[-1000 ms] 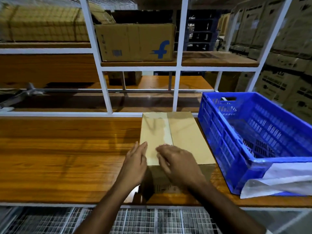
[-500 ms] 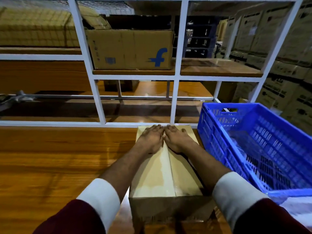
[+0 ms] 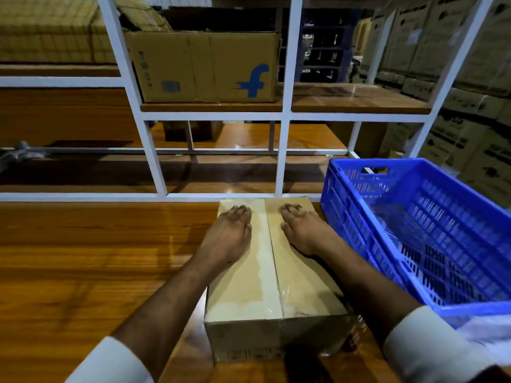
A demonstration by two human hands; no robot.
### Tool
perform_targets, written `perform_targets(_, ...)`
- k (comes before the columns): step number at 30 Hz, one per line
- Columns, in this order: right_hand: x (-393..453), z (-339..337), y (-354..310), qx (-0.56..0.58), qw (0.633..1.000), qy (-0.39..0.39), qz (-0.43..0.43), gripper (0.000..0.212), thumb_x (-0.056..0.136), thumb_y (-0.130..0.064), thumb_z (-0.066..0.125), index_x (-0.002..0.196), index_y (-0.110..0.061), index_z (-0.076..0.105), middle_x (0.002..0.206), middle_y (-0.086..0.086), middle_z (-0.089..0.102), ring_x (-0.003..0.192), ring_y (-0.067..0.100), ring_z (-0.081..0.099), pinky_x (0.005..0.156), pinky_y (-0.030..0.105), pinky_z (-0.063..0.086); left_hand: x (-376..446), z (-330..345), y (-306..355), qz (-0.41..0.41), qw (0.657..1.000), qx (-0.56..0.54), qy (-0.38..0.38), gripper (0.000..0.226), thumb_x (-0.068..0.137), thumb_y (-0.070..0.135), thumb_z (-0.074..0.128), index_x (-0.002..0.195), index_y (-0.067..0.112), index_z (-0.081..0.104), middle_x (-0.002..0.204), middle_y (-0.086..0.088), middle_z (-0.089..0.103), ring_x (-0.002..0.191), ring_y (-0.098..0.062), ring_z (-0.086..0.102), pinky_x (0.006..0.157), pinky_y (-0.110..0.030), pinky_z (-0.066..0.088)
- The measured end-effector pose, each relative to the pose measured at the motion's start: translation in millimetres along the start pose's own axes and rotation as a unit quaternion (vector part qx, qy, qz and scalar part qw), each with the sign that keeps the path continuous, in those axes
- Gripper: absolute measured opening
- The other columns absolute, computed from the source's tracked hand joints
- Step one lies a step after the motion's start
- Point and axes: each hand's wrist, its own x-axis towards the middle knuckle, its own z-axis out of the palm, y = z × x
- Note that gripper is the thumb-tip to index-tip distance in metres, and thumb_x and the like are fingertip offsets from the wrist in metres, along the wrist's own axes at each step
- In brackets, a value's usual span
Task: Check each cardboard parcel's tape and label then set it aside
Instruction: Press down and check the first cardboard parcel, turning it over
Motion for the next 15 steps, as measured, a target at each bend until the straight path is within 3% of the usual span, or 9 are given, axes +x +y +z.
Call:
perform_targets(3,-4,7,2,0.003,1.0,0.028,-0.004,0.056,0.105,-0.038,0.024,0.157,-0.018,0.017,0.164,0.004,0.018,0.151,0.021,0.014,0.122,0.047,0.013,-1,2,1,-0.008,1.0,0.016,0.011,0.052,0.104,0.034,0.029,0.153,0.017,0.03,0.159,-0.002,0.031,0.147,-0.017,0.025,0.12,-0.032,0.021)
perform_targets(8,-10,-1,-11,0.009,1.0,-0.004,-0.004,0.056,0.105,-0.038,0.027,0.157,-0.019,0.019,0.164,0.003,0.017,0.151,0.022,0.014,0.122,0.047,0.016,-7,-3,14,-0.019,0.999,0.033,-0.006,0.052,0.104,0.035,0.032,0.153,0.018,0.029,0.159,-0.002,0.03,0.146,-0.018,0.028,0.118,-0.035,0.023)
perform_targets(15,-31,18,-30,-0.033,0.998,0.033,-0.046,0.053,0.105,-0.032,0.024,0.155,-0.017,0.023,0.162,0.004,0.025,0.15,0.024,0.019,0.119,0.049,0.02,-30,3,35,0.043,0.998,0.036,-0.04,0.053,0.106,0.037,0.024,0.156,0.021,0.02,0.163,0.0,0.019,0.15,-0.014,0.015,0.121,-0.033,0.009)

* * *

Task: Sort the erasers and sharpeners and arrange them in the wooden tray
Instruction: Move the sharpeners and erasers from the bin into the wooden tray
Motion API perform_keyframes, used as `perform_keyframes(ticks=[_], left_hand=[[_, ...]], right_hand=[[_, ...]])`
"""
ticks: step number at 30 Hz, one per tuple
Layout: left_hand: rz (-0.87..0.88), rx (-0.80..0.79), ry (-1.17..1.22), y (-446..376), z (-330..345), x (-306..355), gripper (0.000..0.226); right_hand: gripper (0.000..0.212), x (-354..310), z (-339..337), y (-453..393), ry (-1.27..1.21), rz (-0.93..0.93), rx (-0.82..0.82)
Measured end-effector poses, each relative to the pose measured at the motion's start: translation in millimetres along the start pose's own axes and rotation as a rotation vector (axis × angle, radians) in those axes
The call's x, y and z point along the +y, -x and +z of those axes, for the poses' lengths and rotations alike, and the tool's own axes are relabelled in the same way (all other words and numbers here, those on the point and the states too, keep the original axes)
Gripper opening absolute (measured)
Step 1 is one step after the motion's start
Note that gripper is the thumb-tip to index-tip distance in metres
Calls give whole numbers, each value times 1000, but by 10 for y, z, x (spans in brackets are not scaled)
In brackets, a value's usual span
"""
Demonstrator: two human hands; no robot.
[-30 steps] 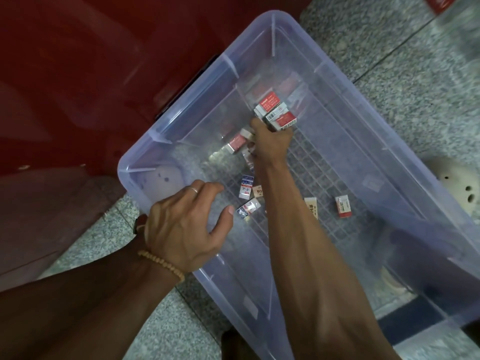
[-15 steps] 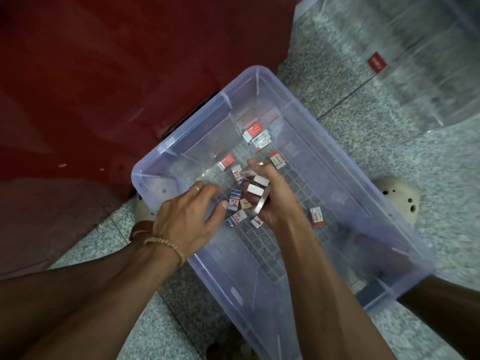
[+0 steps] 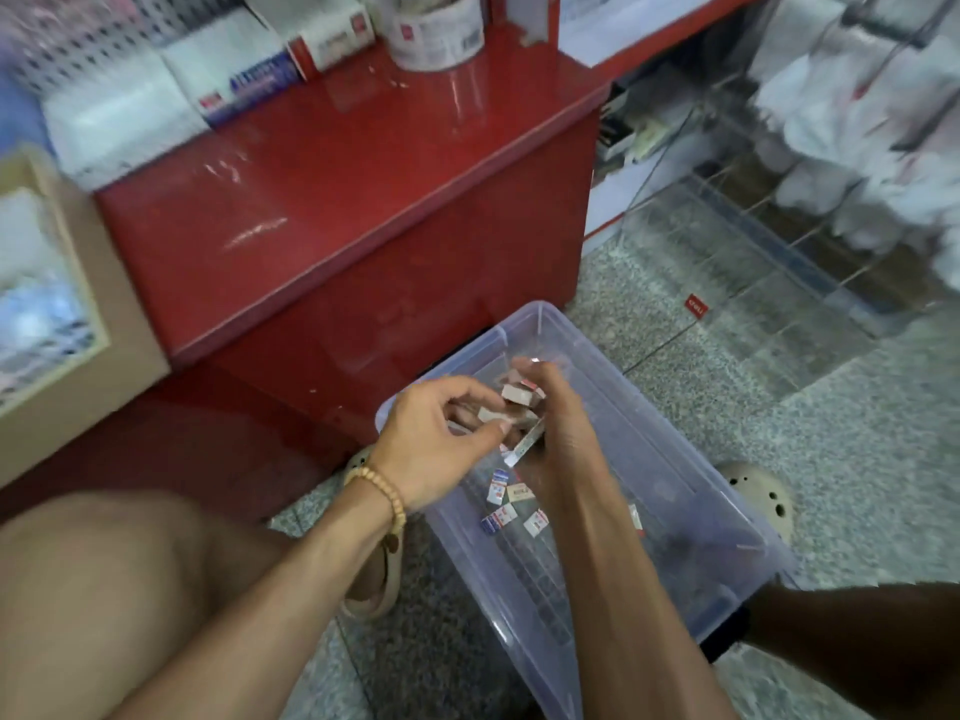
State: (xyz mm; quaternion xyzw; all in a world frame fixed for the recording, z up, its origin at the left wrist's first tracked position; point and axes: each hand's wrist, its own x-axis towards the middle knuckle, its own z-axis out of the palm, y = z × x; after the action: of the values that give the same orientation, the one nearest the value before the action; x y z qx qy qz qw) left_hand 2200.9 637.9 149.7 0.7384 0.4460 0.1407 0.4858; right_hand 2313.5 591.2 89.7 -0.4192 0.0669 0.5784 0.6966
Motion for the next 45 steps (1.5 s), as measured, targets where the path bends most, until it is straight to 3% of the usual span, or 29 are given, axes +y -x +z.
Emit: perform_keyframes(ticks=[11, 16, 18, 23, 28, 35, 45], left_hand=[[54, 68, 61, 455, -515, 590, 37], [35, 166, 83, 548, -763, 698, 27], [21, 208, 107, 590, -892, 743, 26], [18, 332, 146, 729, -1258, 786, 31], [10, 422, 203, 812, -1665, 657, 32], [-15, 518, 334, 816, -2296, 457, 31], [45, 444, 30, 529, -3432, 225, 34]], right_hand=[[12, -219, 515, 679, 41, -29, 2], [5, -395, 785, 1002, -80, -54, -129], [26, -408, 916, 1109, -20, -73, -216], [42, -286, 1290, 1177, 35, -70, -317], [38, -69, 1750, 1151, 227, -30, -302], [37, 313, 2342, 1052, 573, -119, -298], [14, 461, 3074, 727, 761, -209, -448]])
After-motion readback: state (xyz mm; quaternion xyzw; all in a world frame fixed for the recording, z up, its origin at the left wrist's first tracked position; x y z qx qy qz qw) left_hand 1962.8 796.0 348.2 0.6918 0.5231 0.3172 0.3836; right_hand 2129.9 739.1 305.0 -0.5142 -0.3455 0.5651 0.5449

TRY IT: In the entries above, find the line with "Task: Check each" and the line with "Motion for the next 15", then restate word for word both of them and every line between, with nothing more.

REPLY:
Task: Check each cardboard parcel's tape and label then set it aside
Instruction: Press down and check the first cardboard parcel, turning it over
Motion for the next 15 steps, as measured, a target at each bend until the straight path is within 3% of the usual span, or 9 are given, axes +x +y +z.

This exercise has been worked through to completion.